Faith-based community group says Jacksonville sheriff snubbed them on criminal justice reforms
The Interfaith Coalition for Action, Reconciliation and Empowerment, or ICARE, says they've been repeatedly snubbed by Jacksonville Sheriff Mike Williams, who declined to appear at their assembly Monday night.
The virtual assembly, attended by over 100 members of dozens of local religious congregations, was focused on reforms to make the community safer.
The evening started on a high note, praising Williams for the decrease in the percentage of juvenile arrests during encounters with law enforcement. ICARE says when Williams took office, about 1-in-4 eligible minors were given a civil citation instead of being arrested, which has since shifted to over 90% receiving citations in lieu of being arrested, saving the city $2.2 million each year.
The mood darkened quickly as faith leaders discussed promises Williams made to the group in April.
They say the sheriff committed to expanding the civil citation program to adults, investing in mental health crisis training for officers, and keeping ICARE updated every three months on the city's shooting statistics and the progress of its violence intervention program.
Since those promises were made, ICARE says they've been ghosted by JSO.
"Months ago, we sent an email to set that meeting with him, and we received no response. Since then we've called on a weekly basis to set a date. His office said that he would respond via email, but he never did," said Keith Oglesby, reverend for Christ Episcopal Church.
In an email to WJCT News Tuesday, JSO said, "Sheriff Williams has an extensive calendar and is sometimes unable to attend engagements in which he has been invited."
There were 32,804 arrests made in Jacksonville in 2019. ICARE argues that each of these arrests is a record that can follow someone for life, hindering their success at new careers and ventures.
Duval County has a civil citation program for juvenile offenders, but ICARE says a similar system for adults has worked elsewhere.
In Leon County, those who are detained for non-violent misdemeanors like driving with a suspended license or an expired tag can receive a civil citation. That's followed by restitution for the crime, classes and community service, which ICARE says holds the offender accountable while reducing city costs and the workload of prosecutors and police.
"This program will change the lives of thousands and thousands of adults in our community and it will save our community millions of dollars," Tan Moss, the reverend at the Unitarian Universalist Church of Jacksonville, said.
A JSO public information officer said Sheriff Williams discussed implementing the citation program with State Attorney Melissa Nelson, but determined it was not feasible due to lack of available infrastructure.
Roger Williams is a pastor at the Philip R Cousin AME Church. He says too often JSO arrests residents who are struggling with mental illness and responds to psychotic episodes the same way they would a violent criminal resisting arrest.
"When they use these techniques on mentally ill people, officers end up in fights. It doesn't work," he said. "The officer gets injured, and the family goes from wanting help to having a family member in jail."
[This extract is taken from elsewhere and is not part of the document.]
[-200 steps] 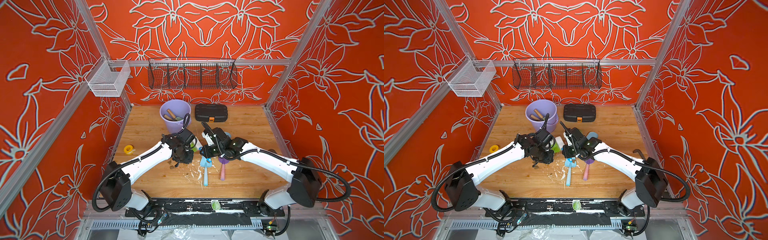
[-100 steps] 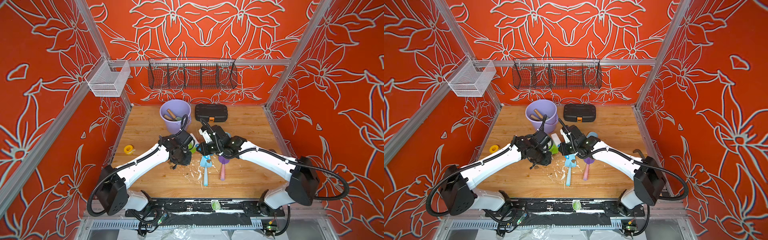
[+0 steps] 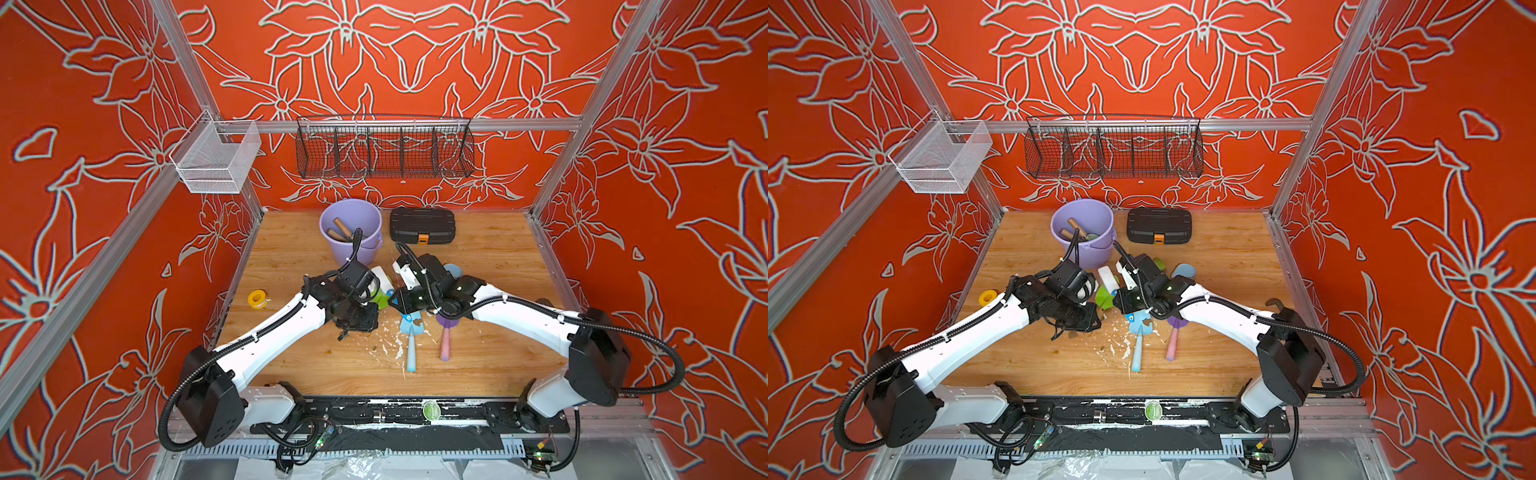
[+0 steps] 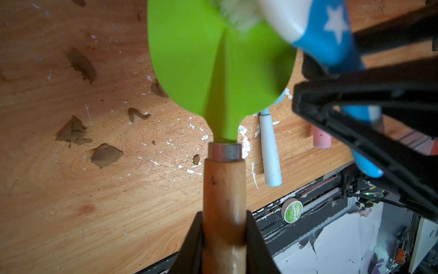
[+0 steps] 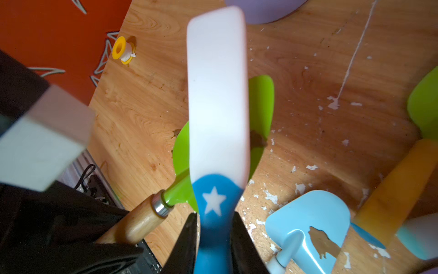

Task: Brush the soil off the hand trowel and place it into the bucket
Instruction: Brush off the soil from the hand trowel.

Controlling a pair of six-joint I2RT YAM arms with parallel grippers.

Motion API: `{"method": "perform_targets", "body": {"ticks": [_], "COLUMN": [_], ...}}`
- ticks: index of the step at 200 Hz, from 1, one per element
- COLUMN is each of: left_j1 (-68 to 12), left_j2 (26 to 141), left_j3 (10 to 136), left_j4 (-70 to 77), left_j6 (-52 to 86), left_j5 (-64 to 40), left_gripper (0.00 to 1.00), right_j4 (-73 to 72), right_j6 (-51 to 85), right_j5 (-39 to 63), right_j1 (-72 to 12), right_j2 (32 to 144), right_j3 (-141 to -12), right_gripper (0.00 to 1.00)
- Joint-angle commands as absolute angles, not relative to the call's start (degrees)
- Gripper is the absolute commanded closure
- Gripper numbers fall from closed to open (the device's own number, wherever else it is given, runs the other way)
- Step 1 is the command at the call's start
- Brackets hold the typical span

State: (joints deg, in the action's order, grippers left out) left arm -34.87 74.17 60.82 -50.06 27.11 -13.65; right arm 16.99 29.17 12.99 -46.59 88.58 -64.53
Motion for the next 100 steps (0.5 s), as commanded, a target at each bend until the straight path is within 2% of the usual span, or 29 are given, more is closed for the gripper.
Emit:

Similar to the civil citation program, pastor Williams says ICARE looked to other communities for examples of how Jacksonville could do things better and found the Crisis Intervention Team program, which is used in Miami-Dade County.
"We found that Miami-Dade successfully reduced the number of people in jail from 7,000 to 4,000. They even closed one of their four jails and saved the county $12 million. We learned that one of the keys to their success was having specially trained CIT officers to respond to mental health calls."
Pastor Williams says when ICARE brought the program to Sheriff Williams' attention, he claimed that all JSO officers are in essence CIT officers already, but nonetheless committed to applying for JSO to receive the CIT programming at its police academy.
The deadline for that application was June 1.
Pastor Williams said ICARE reached out for two months with no update or response from JSO. Finally, they reached out to CIT International to inquire about the process and found out JSO never submitted an application.
"This is insulting and unacceptable. It's long past time for Sheriff Williams to follow through on his promise," he said.
This is not the first time JSO and sheriff Williams have been accused of not engaging earnestly in reform efforts.
The Safer Together community-police workshops, which were unceremoniously shut down last month in the middle of their scheduled work through 2022, heard numerous complaints from residents and City Council chairpeople about the fact that the sheriff never personally attended the meetings and that JSO wasn't taking the suggested reforms seriously.
The top recommendation from the final Safer Together report was increased training for officers after they leave the academy, primarily for mental health awareness and response.
JSO currently has a pilot Co-Responder program where a licensed mental health counselor, who is a civilian, partners with an officer to respond to mental health crises.
JSO plans to expand the program next year, which will have 12 officers total.
ICARE on Monday committed to continuing to attempt to engage JSO and Sheriff Williams, and asked their members to send letters to his office.
"As always, we prefer to have conversations with our public officials. And we will continue to press for that," Oglesby said. "But when they choose not to come to the table as Sheriff Williams is doing right now, we cannot just sit back and ignore the problems that are facing our community. But we can continue to work together so that great things will happen."
In an email to WJCT News after this story was originally published, a JSO public information officer said, "Sheriff Williams continues to be supportive of the initiative and is always willing to speak with ICARE representatives about new ways to make our community a safer place to live."